Everything was new. The fittings glistened with varnish, mirrors and brass rods reflected the light at every angle, and the building was packed from roof to floor with boots. The shelves were loaded with white cardboard boxes containing the better sort of boot. But there was not room enough on the shelves, and boots and shoes hung from the ceiling like bunches of fruit; they clung to brass rods like swarming bees. The strong, peculiar odour of leather clogged the air. The shopmen stood about, whispering to one another or changing the position of a pair of boots as they waited for the customers.
A crowd had gathered round the window on the left, which was fitted out like a workshop. On one side a clicker was cutting uppers from the skin; beside him a girl sat at a machine stitching the uppers together at racing speed. On the other side a man stood at a bench lasting the uppers to the insoles, and then pegging for dear life; near him sat a finisher, who shaved and blackened the rough edges, handing the finished article to a boy, who gave it a coat of gloss and placed it in the front of the window for inspection. A placard invited the public to watch the process of making Jonah's Famous Silver Shoes. The people crowded about as if it were a play, delighted with the novelty, following the stages in the growth of a boot with the pleasure of a boy examining the inside of a watch.
At eight o'clock another surprise was ready. A brass band began to play popular airs on the balcony, hung about with Chinese lanterns, and a row of electric bulbs flashed out, marking the outline of the wonderful silver shoe, glittering and gigantic in the white light.
The crowd looked up, and made bets on the length of the shoe, and recalled the time, barely five years ago, when the same man—Jonah the hunchback—had astonished Botany Road with his flaring signs in red and white. True, his shop was still on the Road, for Regent Street is but the fag end of a long, dusty road where it saunters into town, snobbishly conscious of larger buildings and higher rents. Since then his progress had been marked by removals, and each step had carried him nearer to the great city. He had outgrown his shops as a boy outgrows his trousers.

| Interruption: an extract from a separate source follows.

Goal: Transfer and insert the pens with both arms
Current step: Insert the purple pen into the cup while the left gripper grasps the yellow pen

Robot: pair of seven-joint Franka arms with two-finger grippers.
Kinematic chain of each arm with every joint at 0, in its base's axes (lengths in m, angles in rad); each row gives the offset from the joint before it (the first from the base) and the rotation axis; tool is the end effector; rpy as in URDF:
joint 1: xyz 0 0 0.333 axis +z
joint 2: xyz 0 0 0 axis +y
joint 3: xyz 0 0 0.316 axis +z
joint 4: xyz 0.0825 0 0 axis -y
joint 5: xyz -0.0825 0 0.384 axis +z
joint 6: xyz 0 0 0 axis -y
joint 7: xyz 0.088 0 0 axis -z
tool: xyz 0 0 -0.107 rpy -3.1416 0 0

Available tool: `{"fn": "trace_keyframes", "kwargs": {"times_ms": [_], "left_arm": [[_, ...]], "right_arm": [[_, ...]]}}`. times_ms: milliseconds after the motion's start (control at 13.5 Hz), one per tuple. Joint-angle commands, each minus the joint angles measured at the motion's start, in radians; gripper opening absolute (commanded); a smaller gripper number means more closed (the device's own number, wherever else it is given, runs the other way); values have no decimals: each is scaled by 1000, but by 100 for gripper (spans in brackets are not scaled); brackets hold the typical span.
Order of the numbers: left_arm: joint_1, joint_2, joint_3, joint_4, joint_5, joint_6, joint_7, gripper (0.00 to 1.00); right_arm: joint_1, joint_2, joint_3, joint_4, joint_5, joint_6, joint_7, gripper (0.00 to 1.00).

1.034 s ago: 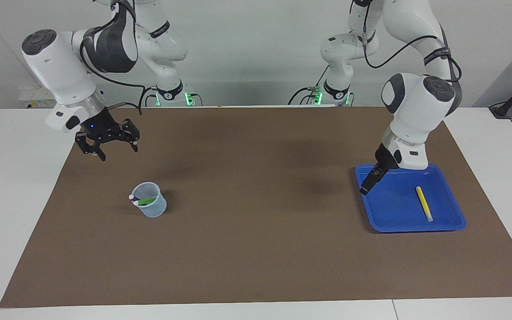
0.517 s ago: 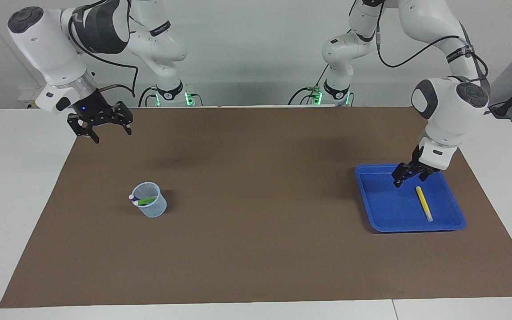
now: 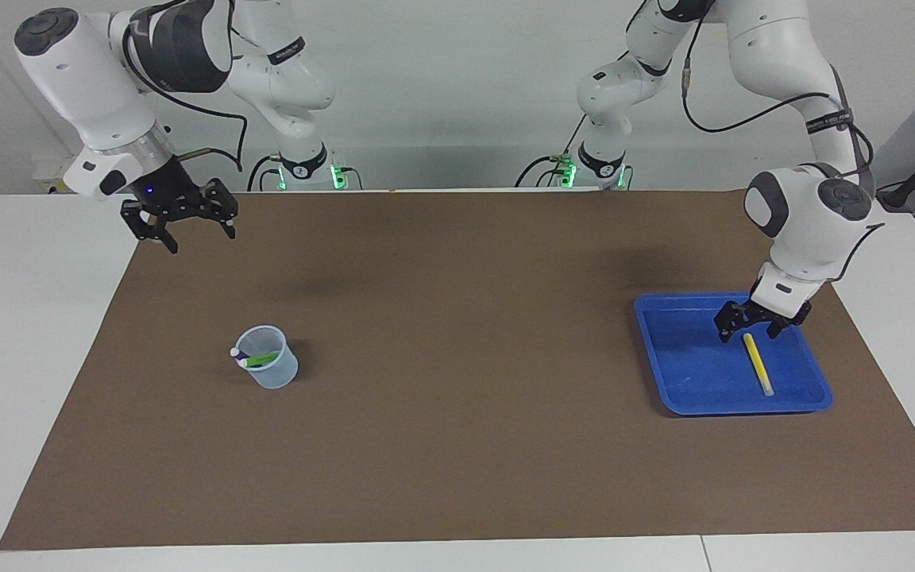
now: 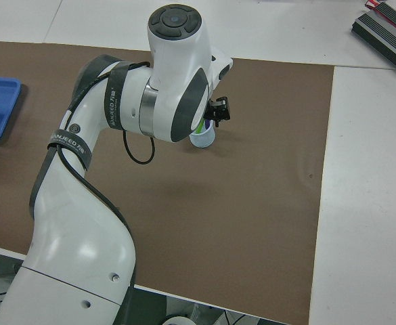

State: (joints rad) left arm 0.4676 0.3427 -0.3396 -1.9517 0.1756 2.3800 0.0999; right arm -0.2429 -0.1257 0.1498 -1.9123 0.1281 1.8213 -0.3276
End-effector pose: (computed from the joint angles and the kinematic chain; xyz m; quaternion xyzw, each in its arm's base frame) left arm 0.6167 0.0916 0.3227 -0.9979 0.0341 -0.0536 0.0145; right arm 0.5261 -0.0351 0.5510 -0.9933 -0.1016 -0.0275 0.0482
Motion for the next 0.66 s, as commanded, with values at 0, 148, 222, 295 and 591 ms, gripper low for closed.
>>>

It was reported that everything turned to gold that he touched. It was certain that he had captured the trade of the Road, and this move meant that he had fastened his teeth in the trade of the roaring city. And not so long ago people could remember when he was a common larrikin, reputed leader of the Cardigan Street Push, and working for old Paasch, whose shop was now empty, his business absorbed by Jonah with the ease one swallows a lozenge. And they say he began life as a street-arab, selling papers and sleeping in the gutter. Well, some people's luck was marvellous!
The crowd became so dense that the police cleared a passage through it, and the carts and buses slackened to a walk as they passed the shop, where the electric lights glittered, the Chinese lanterns swung gaily in the breeze, and the band struck noisily into the airs from a comic opera.
Meanwhile the shop was crowded with customers, impatient to be served, each carrying a coupon cut from the morning paper, which entitled the holder to a pair of Jonah's Famous Silver Shoes at cost price. And near the door, in an interval of business, stood the proprietor, a hunchback, his grey eyes glittering with excitement at seeing his dream realized, the huge shop, spick and span as paint could make it, the customers jostling one another as they passed in and out, and the coin clinking merrily in the till.
Yes, they were quite right. Everything that he touched turned to gold. Outsiders confused his fortune with the luck of the man who draws the first prize in a sweep, enriched without effort by a chance turn of Fortune's wrist. They were blind to the unresting labour, the ruthless devices that left his rivals gaping, and the fixed idea that shaped everything to its needs. In five years he had fought his way down the Road, his line of march dotted with disabled rivals.
Old Paasch, the German, had been his first victim. Bewildered and protesting, he had succumbed to Jonah's novel methods of attack as a savage goes down under the fire of machine-guns. His shop was closed years ago, and he lived in a stuffy room, smelling vilely of tobacco-smoke, where he taught the violin to hazardous pupils for little more than a crust. He always spoke of Jonah with a vague terror in his blue eyes, convinced that he had once employed Satan as an errand-boy.
People were surprised to find that Jonah meant to live in the rooms over the new shop, when he could well afford to take a private house in the suburbs. It was said he treated his wife like dirt; that they lived like cat and dog; that he grudged her bare living and clothing. Jonah set his lips grimly on a hint of these rumours.